Collected data entries —
* * * * *

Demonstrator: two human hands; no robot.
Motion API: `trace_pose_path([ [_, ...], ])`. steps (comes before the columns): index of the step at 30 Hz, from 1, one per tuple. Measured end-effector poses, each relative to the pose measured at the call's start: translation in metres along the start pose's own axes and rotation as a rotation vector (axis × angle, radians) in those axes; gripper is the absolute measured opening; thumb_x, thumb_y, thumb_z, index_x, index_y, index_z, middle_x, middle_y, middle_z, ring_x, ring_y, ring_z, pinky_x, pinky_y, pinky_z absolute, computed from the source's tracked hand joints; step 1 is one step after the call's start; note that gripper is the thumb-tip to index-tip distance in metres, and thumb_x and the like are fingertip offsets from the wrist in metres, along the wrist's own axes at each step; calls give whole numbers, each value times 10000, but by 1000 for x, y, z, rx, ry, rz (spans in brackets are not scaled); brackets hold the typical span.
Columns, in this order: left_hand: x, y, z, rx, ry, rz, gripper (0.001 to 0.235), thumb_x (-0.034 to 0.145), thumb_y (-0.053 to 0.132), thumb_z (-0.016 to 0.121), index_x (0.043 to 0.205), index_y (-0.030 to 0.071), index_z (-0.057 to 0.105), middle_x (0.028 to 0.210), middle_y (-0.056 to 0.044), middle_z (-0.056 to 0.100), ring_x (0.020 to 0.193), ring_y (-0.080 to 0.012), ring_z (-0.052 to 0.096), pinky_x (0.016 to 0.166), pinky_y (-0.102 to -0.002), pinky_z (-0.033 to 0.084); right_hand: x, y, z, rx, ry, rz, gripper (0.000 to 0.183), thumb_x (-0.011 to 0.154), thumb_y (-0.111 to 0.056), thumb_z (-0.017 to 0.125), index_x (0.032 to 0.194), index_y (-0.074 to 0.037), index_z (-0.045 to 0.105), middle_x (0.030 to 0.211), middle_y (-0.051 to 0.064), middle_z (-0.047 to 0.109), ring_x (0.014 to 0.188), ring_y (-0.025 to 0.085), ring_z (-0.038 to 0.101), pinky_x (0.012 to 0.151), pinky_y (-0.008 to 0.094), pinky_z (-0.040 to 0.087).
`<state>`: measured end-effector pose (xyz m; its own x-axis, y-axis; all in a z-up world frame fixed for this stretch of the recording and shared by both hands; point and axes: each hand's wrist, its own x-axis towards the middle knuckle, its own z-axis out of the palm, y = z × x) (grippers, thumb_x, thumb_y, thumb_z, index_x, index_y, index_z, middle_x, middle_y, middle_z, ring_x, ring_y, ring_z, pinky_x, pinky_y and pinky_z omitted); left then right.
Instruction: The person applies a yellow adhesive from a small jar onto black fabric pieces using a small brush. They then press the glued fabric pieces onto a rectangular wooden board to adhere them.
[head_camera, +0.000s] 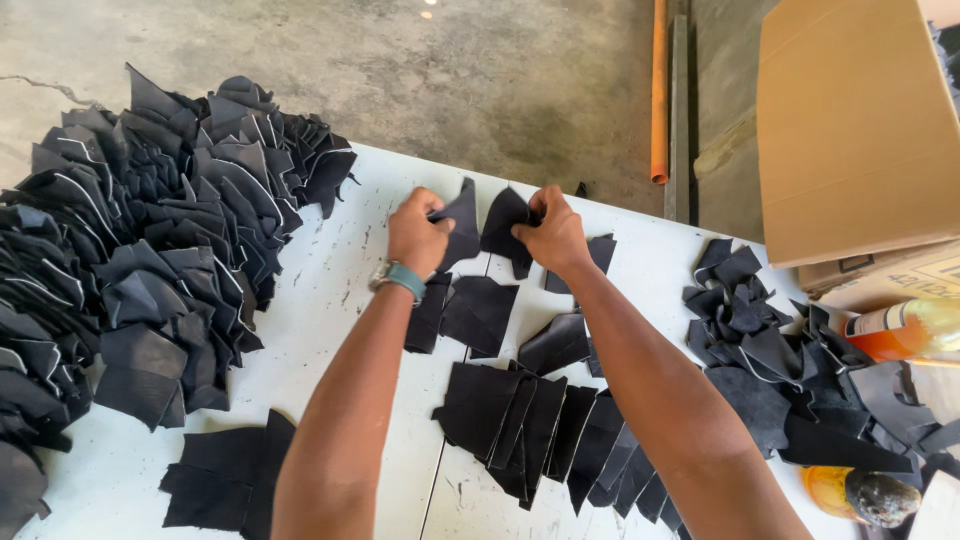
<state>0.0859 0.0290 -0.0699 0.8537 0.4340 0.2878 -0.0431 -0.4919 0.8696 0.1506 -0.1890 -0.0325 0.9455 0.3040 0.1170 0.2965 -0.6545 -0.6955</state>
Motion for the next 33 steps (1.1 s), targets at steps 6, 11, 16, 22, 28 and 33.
trace_pose_path([
  [6,-9,56,-44,-389,-208,67,246,798,11,828,962,0,645,912,-51,718,873,-99,658,787,-264,550,-26,-20,-52,483,3,24,414,799,-15,823,1105,-60,549,923,70,680,855,131,629,696,282,527],
  [11,-51,136,-69,-483,-343,79,241,823,49,815,971,14,628,882,-22,696,825,-74,634,740,-247,538,-71,-35,-106,613,110,-103,379,846,42,803,1136,-28,568,1030,59,664,938,110,645,806,258,577],
  [16,-137,192,-44,-502,-572,111,245,809,75,833,953,28,639,866,2,685,821,-60,605,751,-229,522,-184,-34,-156,626,-164,75,460,881,46,731,1289,-57,544,1026,53,659,950,114,616,787,267,534],
  [22,-283,217,-7,-380,-766,-15,254,766,102,839,893,22,634,759,-36,654,717,-101,611,670,-278,527,-351,16,-181,673,-198,169,497,874,83,658,1335,-47,526,1151,63,661,1063,120,629,916,282,536],
  [28,-371,214,33,-350,-948,-95,247,761,114,818,866,28,611,759,-58,706,710,-135,684,682,-293,559,-458,43,-193,605,-96,500,474,868,7,724,1311,-78,580,1085,92,704,989,138,646,852,318,558],
  [33,-388,218,56,-16,-975,-42,271,777,183,827,875,18,634,755,-116,725,677,-238,745,622,-353,569,-477,41,-198,108,3,599,503,804,-151,810,1270,-139,623,1070,96,751,947,208,740,847,331,573],
])
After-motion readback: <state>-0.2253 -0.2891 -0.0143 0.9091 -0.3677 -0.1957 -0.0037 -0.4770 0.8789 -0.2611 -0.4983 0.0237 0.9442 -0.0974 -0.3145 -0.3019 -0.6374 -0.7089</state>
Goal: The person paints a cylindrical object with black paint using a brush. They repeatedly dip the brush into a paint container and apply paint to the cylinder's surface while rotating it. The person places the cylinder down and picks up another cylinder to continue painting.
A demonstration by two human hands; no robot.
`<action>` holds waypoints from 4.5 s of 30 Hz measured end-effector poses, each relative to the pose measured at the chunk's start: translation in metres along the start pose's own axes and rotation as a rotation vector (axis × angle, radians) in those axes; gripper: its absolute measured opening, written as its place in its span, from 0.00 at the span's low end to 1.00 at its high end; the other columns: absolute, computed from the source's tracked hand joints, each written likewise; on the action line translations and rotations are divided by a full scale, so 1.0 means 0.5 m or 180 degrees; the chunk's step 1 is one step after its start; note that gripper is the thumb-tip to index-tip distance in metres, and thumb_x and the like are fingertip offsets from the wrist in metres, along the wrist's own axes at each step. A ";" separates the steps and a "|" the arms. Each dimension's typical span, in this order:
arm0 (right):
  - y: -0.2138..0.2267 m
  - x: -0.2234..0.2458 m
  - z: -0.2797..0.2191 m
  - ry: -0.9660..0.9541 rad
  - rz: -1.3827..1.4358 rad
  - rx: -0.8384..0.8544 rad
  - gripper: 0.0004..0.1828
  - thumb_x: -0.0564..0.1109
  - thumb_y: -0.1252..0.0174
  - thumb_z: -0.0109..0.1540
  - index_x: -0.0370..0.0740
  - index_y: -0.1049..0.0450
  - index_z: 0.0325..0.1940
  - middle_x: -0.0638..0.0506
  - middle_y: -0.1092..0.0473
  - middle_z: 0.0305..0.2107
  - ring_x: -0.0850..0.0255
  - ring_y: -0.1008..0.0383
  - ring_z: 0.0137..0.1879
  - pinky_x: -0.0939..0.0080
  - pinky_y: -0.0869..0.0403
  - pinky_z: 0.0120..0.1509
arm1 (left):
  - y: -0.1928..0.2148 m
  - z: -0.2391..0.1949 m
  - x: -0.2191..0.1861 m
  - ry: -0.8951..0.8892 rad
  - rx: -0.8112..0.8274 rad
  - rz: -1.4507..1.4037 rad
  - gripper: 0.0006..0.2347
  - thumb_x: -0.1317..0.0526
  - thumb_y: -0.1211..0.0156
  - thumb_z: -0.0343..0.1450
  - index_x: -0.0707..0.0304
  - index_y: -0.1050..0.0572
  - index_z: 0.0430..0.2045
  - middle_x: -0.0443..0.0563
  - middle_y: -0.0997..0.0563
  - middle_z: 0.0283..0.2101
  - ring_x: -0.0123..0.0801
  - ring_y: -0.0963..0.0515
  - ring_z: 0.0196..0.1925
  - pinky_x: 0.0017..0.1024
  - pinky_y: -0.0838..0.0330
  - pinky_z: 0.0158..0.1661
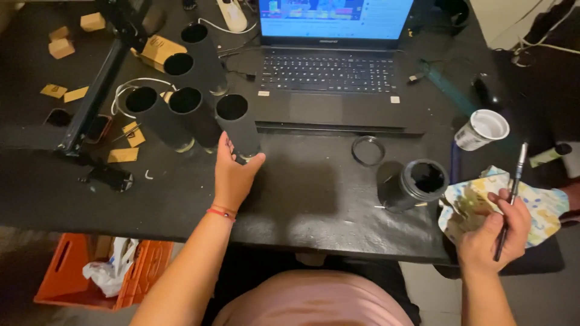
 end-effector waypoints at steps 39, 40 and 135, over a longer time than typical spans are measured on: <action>-0.181 -0.033 0.039 -0.1546 -0.1468 0.1228 0.32 0.50 0.22 0.45 0.42 0.41 0.36 0.45 0.27 0.49 0.43 0.27 0.50 0.44 0.32 0.52 | -0.023 -0.011 -0.015 -0.0741 0.0407 0.0836 0.21 0.62 0.29 0.65 0.67 0.29 0.51 0.62 0.23 0.49 0.55 0.24 0.53 0.55 0.30 0.52; -0.179 -0.039 0.041 -0.1546 -0.1461 0.1249 0.32 0.50 0.22 0.45 0.42 0.41 0.36 0.45 0.27 0.49 0.43 0.27 0.50 0.44 0.32 0.52 | -0.026 -0.004 -0.017 -0.0722 0.0398 0.0838 0.21 0.62 0.29 0.65 0.67 0.29 0.51 0.62 0.23 0.49 0.55 0.24 0.53 0.55 0.30 0.52; -0.470 0.225 0.176 -0.0666 0.2035 0.0171 0.23 0.42 0.36 0.60 0.47 0.48 0.32 0.32 0.37 0.61 0.66 0.30 0.45 0.69 0.29 0.48 | -0.266 0.040 -0.109 -0.1719 0.1471 -0.2823 0.16 0.68 0.51 0.74 0.74 0.34 0.57 0.63 0.23 0.51 0.44 0.23 0.53 0.44 0.27 0.51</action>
Point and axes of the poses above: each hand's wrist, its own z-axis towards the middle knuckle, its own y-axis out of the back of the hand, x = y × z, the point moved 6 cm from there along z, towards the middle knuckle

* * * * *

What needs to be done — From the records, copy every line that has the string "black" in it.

Response area —
Instruction: The person applies a yellow adhesive from a small jar onto black fabric pieces using a small brush. They then press the glued fabric pieces onto a rectangular wooden board to adhere them.
Goal: The person paints a cylindrical object with black paint using a brush. They repeatedly dip the brush into a paint container and apply paint to the cylinder's surface while rotating it. The person places the cylinder down and picks up another cylinder to continue painting.

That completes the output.